● RECORDED DATA:
- Opening Delimiter -

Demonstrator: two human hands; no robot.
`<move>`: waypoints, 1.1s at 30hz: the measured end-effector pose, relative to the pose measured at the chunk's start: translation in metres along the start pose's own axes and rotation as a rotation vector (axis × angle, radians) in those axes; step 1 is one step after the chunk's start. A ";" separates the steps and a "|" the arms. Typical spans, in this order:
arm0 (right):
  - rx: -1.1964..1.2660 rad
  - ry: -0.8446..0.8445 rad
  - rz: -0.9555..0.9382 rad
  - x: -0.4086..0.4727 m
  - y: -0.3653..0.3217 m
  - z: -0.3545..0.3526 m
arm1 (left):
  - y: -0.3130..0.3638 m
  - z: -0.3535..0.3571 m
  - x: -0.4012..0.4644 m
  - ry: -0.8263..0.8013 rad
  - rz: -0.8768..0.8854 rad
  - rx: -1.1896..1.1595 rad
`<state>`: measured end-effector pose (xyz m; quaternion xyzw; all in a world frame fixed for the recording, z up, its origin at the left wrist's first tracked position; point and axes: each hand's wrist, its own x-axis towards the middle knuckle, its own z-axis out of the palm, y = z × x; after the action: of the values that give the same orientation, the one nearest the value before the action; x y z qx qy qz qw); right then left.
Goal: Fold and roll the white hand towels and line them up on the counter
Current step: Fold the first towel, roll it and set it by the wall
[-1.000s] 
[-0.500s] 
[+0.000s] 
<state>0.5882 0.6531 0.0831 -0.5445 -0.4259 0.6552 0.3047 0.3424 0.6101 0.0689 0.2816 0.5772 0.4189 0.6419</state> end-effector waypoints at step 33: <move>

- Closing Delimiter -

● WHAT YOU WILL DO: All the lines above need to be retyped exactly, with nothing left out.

● REPLY TO THE EXERCISE:
Demonstrator: two human hands; no robot.
`<move>`: waypoints, 1.1s at 30hz: the measured end-effector pose, relative to the pose measured at the chunk's start: translation in metres along the start pose's own axes and rotation as a rotation vector (axis × angle, radians) in those axes; step 1 is one step after the chunk's start. A ";" separates the steps and a "|" the arms. Typical spans, in this order:
arm0 (right):
  - rx: -1.1964..1.2660 rad
  - ry: -0.8446..0.8445 rad
  - rz: -0.9555..0.9382 rad
  - x: -0.4086..0.4727 m
  - y: -0.3653..0.3217 m
  - z: -0.3545..0.3526 m
arm1 (left):
  - y: -0.3130..0.3638 m
  - z: -0.3535..0.3571 m
  - x: -0.4012..0.4644 m
  - ry: -0.8263..0.8013 rad
  - rz: -0.8768..0.8854 rad
  - rx: -1.1896..1.1595 rad
`<state>`: measured end-effector pose (xyz m; quaternion xyzw; all in a world frame fixed for the recording, z up, its origin at the left wrist's first tracked position; point and axes: each hand's wrist, its own x-axis towards the middle knuckle, its own z-axis out of the palm, y = z × x; after the action: of the values that give the same orientation, the one nearest the value before the action; x y z qx qy qz qw); right then left.
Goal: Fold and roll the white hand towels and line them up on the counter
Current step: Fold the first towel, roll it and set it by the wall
[-1.000s] 
[-0.500s] 
[+0.000s] 
<state>0.5882 0.6531 0.0831 -0.5445 -0.4259 0.6552 0.3047 0.3424 0.6101 0.0689 0.2816 0.5772 0.4189 0.6419</state> end-effector waypoints at step 33: <move>

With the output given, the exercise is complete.